The Supreme Court on Wednesday gave a major fillip to telecom companies by allowing them to claim Central Value Added Tax (CENVAT) for the installation of mobile towers and peripherals like pre-fabricated buildings for which they pay excise duties.
A Bench of Justices BV Nagarathna and N Kotiswar Singh held in a judgment that mobile towers and pre-fabricated buildings (PFBs) or shelters fall within the definition of ‘capital goods’ or ‘inputs’ under the CENVAT Rules, 2004 as they provided essential support for the “effective transmission of mobile signals and enhance their efficiency”.
Overturning earlier orders
The judgment authored by Justice Singh was based on appeals arising out of conflicting opinions on the issue from the Bombay and Delhi High Courts.
The Bombay High Court had ruled against the mobile service providers (MSPs), and in favour of the Revenue Department. It had held that MSPs were not entitled to CENVAT credit on mobile towers and prefabricated buildings. The High Court had concluded that mobile towers and other components did not fall within the definition of ‘capital goods’ as under Rule 2(a)(A) of the CENVAT Rules, nor were they “inputs” within the meaning of Rule 2(k) . For these reasons, the High Court had held that MSPs were not entitled to claim CENVAT credit on duty paid on these items. Whereas the Delhi High Court had favoured extending CENVAT credit to the MSPs.

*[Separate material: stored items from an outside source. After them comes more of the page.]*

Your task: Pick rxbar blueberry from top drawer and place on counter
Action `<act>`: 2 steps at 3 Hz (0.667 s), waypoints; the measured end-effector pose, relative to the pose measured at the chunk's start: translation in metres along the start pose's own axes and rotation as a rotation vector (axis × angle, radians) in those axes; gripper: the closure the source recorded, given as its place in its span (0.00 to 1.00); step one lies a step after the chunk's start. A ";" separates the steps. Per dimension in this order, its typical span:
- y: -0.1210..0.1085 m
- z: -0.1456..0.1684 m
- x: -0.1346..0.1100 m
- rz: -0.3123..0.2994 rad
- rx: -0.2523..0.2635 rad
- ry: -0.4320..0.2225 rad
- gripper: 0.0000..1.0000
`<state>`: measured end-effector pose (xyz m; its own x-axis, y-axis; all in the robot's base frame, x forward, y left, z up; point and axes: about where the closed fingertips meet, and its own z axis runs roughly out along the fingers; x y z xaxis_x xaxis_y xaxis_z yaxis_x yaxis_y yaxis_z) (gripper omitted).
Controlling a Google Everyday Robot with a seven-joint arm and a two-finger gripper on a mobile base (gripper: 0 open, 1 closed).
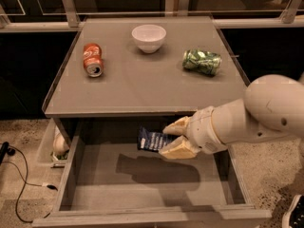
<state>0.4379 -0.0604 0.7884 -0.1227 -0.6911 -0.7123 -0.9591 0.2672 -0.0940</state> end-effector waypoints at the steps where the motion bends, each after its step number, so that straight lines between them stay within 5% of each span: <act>1: -0.019 -0.058 -0.042 -0.067 0.109 0.048 1.00; 2: -0.019 -0.058 -0.042 -0.067 0.109 0.048 1.00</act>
Offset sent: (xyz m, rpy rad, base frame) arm 0.0066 -0.0125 0.0567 -0.0624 -0.0822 -0.0273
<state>0.4469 -0.0755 0.8602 -0.0740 -0.7405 -0.6680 -0.9325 0.2889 -0.2169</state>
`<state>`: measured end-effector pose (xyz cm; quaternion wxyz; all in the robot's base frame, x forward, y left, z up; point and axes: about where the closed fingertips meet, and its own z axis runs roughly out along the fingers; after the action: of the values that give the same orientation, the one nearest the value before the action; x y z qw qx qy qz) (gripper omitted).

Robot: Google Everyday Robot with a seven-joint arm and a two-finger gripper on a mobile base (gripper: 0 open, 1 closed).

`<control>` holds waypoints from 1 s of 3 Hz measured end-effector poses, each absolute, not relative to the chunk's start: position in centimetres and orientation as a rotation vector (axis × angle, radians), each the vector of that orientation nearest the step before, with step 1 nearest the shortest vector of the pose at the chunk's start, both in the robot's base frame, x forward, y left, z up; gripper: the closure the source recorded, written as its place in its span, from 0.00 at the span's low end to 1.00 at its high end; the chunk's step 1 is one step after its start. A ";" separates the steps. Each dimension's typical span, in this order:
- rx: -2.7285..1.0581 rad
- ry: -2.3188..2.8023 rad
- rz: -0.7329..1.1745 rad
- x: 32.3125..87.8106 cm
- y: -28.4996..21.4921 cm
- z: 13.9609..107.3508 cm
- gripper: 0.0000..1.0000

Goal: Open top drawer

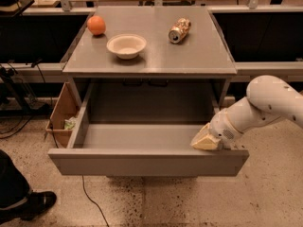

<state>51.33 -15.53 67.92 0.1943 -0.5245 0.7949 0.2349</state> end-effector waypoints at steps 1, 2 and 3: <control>-1.489 2.326 0.678 48.8 -17.2 68.2 1.00; -1.500 2.383 0.684 47.2 -18.4 68.6 1.00; -1.486 2.325 0.656 48.7 -18.1 69.3 1.00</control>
Offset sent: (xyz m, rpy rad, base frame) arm -0.0601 -0.0452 0.0150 -0.1229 0.1791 -0.0133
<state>48.72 -18.08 69.26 0.1521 -0.5178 0.8102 0.2287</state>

Both the Revenue department and the MSPs, including Bharti Airtel, had challenged the decisions of the High Courts, seeking an authoritative reading of the law by the Supreme Court.
Capital goods
Justice Singh agreed with the view taken by the Delhi High Court that towers and PFBs were capital goods necessary for MSPs to provide “output service”, that is, mobile telecommunication service.
“Under Rule 3(1)(i), the assessees (MSPs) would be entitled to CENVAT credit on the excise duties paid on these goods,” the court held.
Justice Singh reasoned that any item as long it qualified as a “good” and was “used” for providing output service, would come within the purview of “input” under Rule 2(k) and excise duty paid on such items can be claimed as CENVAT credit which may in turn be used for payment of service tax for the output service provided by the MSPs.
The court acknowledged the contentions of the MSPs that a mobile tower was a part of the ‘Base Transceiver Station’ (BTS) and antenna, all of which form components of an integrated telecom system. “A mobile service cannot be provided by the service provider without tower, antenna and BTS,” the judgment quoted. Likewise, PFBs shelter ancillary items such as battery back-up, rectifier, UPS, gensets, etc which are indispensable components of the mobile telephone system.
The apex court agreed with the Delhi High Court’s application of the “functional utility test” to hold that mobile towers and PFBs were required by MSPs for “providing output service on a commercial scale”.
The apex court dismissed the Revenue Department’s contention that towers and PFBs were immovable properties which did not answer to the description of ‘goods’.
“We are of the opinion that merely because certain articles are attached to the earth, it does not ipso facto render these immovable properties. If such attachment to earth is not intended to be permanent but for providing support to the goods concerned and make their functioning more effective, and if such items can still be dismantled without any damage or without bringing any change in the nature of the goods and can be moved to market and sold, such goods cannot be considered immovable,” the Supreme Court noted.